August 26, 2011 5:18 pm | 9 Comments

I spend a lot of time looking at HTTP waterfall charts. Each browser has its own waterfall chart tool which makes sense since the way to track network events differs across browsers. There are some tools that span multiple browsers, like HttpWatch. Since I work across all browsers I’m impacted by the lack of UI consistency across these tools. This blog post summarizes the current state and proposes the adoption of waterfall UI conventions.

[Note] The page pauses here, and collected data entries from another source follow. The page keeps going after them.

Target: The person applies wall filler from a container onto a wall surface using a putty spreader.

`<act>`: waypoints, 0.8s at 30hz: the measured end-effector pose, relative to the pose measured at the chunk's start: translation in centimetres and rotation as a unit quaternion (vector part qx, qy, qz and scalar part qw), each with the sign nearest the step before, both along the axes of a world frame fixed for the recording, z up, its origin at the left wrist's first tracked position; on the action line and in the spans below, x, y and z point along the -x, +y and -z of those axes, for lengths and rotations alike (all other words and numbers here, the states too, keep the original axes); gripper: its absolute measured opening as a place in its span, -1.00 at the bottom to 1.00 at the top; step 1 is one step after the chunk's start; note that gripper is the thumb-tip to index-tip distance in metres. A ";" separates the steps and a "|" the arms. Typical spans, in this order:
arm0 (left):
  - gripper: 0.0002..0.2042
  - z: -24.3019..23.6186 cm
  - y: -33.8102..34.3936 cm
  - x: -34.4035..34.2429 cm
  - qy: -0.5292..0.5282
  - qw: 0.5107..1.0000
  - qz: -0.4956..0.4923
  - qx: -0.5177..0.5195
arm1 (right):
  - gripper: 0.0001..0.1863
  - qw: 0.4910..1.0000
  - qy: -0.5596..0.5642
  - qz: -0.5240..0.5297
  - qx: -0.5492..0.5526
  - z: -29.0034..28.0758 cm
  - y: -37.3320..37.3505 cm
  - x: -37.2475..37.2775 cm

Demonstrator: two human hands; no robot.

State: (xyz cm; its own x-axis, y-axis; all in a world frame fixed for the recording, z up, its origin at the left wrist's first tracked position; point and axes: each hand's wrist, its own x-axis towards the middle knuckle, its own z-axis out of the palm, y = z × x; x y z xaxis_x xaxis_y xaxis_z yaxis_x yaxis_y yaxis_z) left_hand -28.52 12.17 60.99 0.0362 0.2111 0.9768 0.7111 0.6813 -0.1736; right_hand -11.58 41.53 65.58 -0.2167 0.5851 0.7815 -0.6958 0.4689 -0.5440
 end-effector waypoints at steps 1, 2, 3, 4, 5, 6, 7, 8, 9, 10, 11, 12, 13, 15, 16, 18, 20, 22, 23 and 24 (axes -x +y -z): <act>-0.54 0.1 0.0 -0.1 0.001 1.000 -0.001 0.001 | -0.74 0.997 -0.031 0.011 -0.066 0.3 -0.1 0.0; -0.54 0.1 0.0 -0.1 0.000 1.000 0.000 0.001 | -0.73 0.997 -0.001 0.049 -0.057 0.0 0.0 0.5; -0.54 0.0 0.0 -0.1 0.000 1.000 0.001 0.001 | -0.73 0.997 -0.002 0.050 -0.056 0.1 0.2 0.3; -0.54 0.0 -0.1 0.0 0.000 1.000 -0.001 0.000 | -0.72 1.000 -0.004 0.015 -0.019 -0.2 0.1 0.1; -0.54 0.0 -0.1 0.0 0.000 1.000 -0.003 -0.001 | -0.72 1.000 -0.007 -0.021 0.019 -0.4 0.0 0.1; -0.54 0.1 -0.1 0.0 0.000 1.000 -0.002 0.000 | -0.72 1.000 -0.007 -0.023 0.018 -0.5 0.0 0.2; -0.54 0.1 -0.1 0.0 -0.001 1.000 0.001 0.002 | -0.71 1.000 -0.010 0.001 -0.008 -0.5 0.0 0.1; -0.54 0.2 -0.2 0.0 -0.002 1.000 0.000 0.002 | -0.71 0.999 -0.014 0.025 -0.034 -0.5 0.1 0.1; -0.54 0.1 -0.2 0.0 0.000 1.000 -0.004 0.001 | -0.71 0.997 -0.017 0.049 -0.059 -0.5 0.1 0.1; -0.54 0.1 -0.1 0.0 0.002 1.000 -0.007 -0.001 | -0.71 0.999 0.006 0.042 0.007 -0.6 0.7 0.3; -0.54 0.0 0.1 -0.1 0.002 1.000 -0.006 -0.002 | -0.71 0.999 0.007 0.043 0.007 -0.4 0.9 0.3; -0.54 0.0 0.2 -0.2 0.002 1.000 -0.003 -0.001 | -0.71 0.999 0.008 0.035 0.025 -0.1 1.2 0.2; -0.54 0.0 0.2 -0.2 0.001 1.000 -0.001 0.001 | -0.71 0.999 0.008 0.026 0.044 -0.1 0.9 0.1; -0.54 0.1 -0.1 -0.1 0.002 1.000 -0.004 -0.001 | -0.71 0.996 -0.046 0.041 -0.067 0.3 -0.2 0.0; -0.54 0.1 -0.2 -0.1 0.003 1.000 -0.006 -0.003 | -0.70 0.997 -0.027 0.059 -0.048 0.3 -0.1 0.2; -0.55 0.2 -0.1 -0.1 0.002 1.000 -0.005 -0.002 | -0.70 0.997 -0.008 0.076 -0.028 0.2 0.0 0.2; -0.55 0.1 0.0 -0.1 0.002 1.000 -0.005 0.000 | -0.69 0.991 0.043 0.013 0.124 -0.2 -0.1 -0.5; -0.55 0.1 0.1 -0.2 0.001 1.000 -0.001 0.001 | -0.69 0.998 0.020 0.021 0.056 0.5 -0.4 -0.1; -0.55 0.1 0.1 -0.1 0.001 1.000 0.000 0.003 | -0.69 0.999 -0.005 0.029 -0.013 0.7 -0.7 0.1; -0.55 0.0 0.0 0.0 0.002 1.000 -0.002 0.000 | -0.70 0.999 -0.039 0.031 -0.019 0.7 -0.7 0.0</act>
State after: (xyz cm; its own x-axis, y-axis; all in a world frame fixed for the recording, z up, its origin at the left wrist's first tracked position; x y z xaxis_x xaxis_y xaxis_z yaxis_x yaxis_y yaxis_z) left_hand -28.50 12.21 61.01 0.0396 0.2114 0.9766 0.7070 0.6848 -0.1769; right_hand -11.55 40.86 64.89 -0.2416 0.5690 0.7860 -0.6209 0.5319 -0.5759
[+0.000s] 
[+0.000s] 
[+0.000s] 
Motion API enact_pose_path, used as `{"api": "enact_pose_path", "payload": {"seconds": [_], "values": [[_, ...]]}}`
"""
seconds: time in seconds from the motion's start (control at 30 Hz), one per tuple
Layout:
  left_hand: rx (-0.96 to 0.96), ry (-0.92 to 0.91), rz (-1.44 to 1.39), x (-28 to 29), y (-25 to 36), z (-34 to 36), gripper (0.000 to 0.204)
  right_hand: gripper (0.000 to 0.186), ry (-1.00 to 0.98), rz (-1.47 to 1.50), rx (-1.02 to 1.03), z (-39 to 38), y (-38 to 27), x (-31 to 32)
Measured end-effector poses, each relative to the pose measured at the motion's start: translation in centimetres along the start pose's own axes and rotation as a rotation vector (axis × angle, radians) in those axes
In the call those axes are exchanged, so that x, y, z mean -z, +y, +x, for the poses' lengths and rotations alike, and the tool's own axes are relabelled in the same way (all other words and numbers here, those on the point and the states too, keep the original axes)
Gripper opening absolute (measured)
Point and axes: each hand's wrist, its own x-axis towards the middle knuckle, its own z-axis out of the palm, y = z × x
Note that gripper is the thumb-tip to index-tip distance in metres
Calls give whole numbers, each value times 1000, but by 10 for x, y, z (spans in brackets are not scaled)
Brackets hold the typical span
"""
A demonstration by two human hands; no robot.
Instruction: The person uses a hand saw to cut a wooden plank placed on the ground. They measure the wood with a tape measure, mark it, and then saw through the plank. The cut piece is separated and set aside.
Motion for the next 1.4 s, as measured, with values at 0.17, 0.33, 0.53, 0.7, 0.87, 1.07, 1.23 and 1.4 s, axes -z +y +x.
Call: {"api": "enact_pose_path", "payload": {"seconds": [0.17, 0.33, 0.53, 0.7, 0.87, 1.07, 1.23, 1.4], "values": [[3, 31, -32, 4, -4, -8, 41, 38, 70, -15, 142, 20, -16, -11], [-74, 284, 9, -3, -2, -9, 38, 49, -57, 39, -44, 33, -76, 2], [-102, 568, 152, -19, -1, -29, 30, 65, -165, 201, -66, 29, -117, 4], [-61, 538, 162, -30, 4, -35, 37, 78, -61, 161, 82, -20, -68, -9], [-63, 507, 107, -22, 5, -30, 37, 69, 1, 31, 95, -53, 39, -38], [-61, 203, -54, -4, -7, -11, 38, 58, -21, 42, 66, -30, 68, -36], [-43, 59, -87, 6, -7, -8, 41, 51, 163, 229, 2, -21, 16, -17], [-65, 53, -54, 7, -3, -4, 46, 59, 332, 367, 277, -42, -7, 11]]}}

It’s easy to see the inconsistencies looking at these waterfall charts from the tools I use most frequently.* Each screenshot shows the waterfall for Wikipedia. The main areas I’m going to discuss are the colors and names for connection states, Content-Types, and loading events. There are many other areas where consistency would be nice – such as overall layout and default columns – but those are more subjective and the tool owner might feel their choices make their tool more preferred. The consistency changes I’m suggesting don’t effect the information shown, just how it looks.

Chrome Developer Tools:



IE9 Developer Tools:


One big difference is the information shown in the horizontal bar. Chrome Developer Tools uses the horizontal bar to reflect the Content-Type: blue for HTML, green for CSS, purple for images, etc. All the other tools use the bar to show the length of each connection state: DNS lookup, sending the request, downloading the response, etc. I find the Content-Type more useful, but rather than debate one over the other I most like HttpWatch’s approach where they show both: the connection states in the bar and the Content-Type in a tiny icon (see the “Type” column). Even if the other tools didn’t want to show icons, they could use font colors to reflect Content-Type. Let’s explore the connection states and Content-Type choices across the tools.

Connection States

The names and colors used for the different network connection states vary across the tools. In some cases, the granularity of connection states varies as well. The colors and names used by each tool are shown in this table:

Chrome Dev Tools Blocking DNS Lookup Connecting Sending Waiting Receiving
Firebug Blocking DNS Lookup Connecting Sending Waiting Receiving
HttpWatch Blocked DNS Lookup Connect Send Wait Receive
IE9 Dev Tools Wait Start Request Response
WebPagetest DNS Lookup Initial Connection Time to First Byte Content Download

Let’s look at the names first. Chrome Dev Tools and Firebug use the same names for every connection state: Blocking, DNS Lookup, Connecting, Sending, Waiting, and Receiving. All of these names are progressive verb forms except “DNS Lookup” – saying “looking up DNS” would be painful. I’d prefer simple verb forms which would also give us consistent tense across all names: Block, Lookup DNS, Connect, Send, Wait, and Receive. It’s also important to get similar connection states across all tools: IE9 Dev Tools and WebPagetest don’t show blocking and combine send & wait into a single state.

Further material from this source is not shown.